### Problem statement
An exact, complete copy of the entries is what is needed.

(Source data)
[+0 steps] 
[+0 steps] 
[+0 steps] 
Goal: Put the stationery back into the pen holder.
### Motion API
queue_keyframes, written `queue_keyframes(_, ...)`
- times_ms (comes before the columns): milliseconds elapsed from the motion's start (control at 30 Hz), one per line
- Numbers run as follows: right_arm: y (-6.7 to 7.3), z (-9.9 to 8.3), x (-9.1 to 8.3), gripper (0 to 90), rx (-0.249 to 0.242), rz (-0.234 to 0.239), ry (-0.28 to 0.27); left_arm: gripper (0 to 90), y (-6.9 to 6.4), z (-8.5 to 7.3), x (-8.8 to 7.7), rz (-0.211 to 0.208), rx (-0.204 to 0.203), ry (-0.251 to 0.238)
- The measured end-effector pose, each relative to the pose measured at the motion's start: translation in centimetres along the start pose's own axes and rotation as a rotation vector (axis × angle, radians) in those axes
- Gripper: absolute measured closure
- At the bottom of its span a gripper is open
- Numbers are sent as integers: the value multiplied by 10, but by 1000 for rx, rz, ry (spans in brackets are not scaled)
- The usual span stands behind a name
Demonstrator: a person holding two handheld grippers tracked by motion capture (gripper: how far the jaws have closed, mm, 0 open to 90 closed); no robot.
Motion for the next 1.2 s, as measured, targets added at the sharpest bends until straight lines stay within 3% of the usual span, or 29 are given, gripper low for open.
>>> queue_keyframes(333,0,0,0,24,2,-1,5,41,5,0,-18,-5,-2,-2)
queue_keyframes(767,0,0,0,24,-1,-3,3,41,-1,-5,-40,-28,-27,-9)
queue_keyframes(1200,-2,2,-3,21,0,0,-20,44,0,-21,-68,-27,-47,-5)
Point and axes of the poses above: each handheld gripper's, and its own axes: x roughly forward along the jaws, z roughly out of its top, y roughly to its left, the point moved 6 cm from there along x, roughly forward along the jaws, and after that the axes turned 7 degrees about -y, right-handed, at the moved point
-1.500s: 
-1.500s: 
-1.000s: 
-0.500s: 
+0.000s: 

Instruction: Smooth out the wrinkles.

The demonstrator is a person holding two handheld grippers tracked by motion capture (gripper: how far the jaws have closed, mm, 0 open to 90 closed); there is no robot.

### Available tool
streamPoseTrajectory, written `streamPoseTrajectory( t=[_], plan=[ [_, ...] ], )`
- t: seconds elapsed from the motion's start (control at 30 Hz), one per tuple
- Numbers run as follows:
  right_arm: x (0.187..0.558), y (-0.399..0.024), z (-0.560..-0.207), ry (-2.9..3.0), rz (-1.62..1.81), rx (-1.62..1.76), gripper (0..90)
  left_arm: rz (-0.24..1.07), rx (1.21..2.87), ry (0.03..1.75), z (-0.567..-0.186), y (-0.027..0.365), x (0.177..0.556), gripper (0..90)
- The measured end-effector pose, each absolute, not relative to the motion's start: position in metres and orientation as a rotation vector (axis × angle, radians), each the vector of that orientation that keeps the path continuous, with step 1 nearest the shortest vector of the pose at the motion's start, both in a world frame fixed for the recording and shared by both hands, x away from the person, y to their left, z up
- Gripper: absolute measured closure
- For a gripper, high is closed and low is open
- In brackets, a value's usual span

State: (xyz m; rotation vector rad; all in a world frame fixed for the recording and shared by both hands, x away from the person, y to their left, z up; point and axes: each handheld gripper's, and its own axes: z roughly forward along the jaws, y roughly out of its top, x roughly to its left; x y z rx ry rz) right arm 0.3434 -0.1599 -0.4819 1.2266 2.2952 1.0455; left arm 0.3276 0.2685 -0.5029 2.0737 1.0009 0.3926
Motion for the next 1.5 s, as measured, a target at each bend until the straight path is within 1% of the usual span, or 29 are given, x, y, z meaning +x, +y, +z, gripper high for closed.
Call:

### Task result
[+0 steps] 
[+0 steps] 
[+0 steps] 
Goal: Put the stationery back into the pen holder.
### Motion API
queue_keyframes, written `queue_keyframes(_, ...)`
- times_ms (comes before the columns): milliseconds elapsed from the motion's start (control at 30 Hz), one per line
- Numbers run as follows: right_arm: y (-6.7 to 7.3), z (-9.9 to 8.3), x (-9.1 to 8.3), gripper (0 to 90), rx (-0.249 to 0.242), rz (-0.234 to 0.239), ry (-0.28 to 0.27); left_arm: gripper (0 to 90), y (-6.9 to 6.4), z (-8.5 to 7.3), x (-8.8 to 7.7), rz (-0.211 to 0.208), rx (-0.204 to 0.203), ry (-0.251 to 0.238)
- The measured end-effector pose, each relative to the pose measured at the motion's start: translation in centimetres along the start pose's own axes and rotation as a rotation vector (axis × angle, radians) in those axes
- Gripper: absolute measured closure
- At the bottom of its span a gripper is open
- Numbers are sent as integers: the value multiplied by 10, but by 1000 for rx, rz, ry (spans in brackets are not scaled)
- The usual span stands behind a name
Demonstrator: a person holding two handheld grippers tracked by motion capture (gripper: how far the jaws have closed, mm, 0 open to 90 closed); no robot.
Motion for the next 1.2 s, as measured, targets added at the sharpest bends until straight lines stay within 3% of the usual span, or 29 are given, gripper low for open.
>>> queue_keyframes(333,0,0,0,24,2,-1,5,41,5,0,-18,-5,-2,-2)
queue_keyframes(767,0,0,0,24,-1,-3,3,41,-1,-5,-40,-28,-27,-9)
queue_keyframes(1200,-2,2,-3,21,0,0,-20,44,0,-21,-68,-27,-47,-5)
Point and axes of the poses above: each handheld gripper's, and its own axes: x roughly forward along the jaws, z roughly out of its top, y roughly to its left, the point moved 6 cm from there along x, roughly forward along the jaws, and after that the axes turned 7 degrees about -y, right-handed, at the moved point
-1.500s: 
-1.500s: 
-1.000s: 
-0.500s: 
+0.000s: 

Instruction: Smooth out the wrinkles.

The demonstrator is a person holding two handheld grippers tracked by motion capture (gripper: how far the jaws have closed, mm, 0 open to 90 closed); there is no robot.

### Available tool
streamPoseTrajectory, written `streamPoseTrajectory( t=[_], plan=[ [_, ...] ], )`
- t: seconds elapsed from the motion's start (control at 30 Hz), one per tuple
- Numbers run as follows:
  right_arm: x (0.187..0.558), y (-0.399..0.024), z (-0.560..-0.207), ry (-2.9..3.0), rz (-1.62..1.81), rx (-1.62..1.76), gripper (0..90)
  left_arm: rz (-0.24..1.07), rx (1.21..2.87), ry (0.03..1.75), z (-0.567..-0.186), y (-0.027..0.365), x (0.177..0.556), gripper (0..90)
- The measured end-effector pose, each absolute, not relative to the motion's start: position in metres and orientation as a rotation vector (axis × angle, radians), each the vector of that orientation that keeps the path continuous, with step 1 nearest the shortest vector of the pose at the motion's start, both in a world frame fixed for the recording and shared by both hands, x away from the person, y to their left, z up
- Gripper: absolute measured closure
- For a gripper, high is closed and low is open
- In brackets, a value's usual span

State: (xyz m; rotation vector rad; all in a world frame fixed for the recording and shared by both hands, x away from the person, y to their left, z up; point and axes: each handheld gripper's, and its own axes: z roughly forward along the jaws, y roughly out of its top, x roughly to its left; x y z rx ry rz) right arm 0.3434 -0.1599 -0.4819 1.2266 2.2952 1.0455; left arm 0.3276 0.2685 -0.5029 2.0737 1.0009 0.3926
Motion for the next 1.5 s, as measured, a target at each bend until the straight path is within 1% of the usual span, or 29 are given, x, y, z meaning +x, +y, +z, gripper high for closed.
Call:

Nothing further is needed for this answer.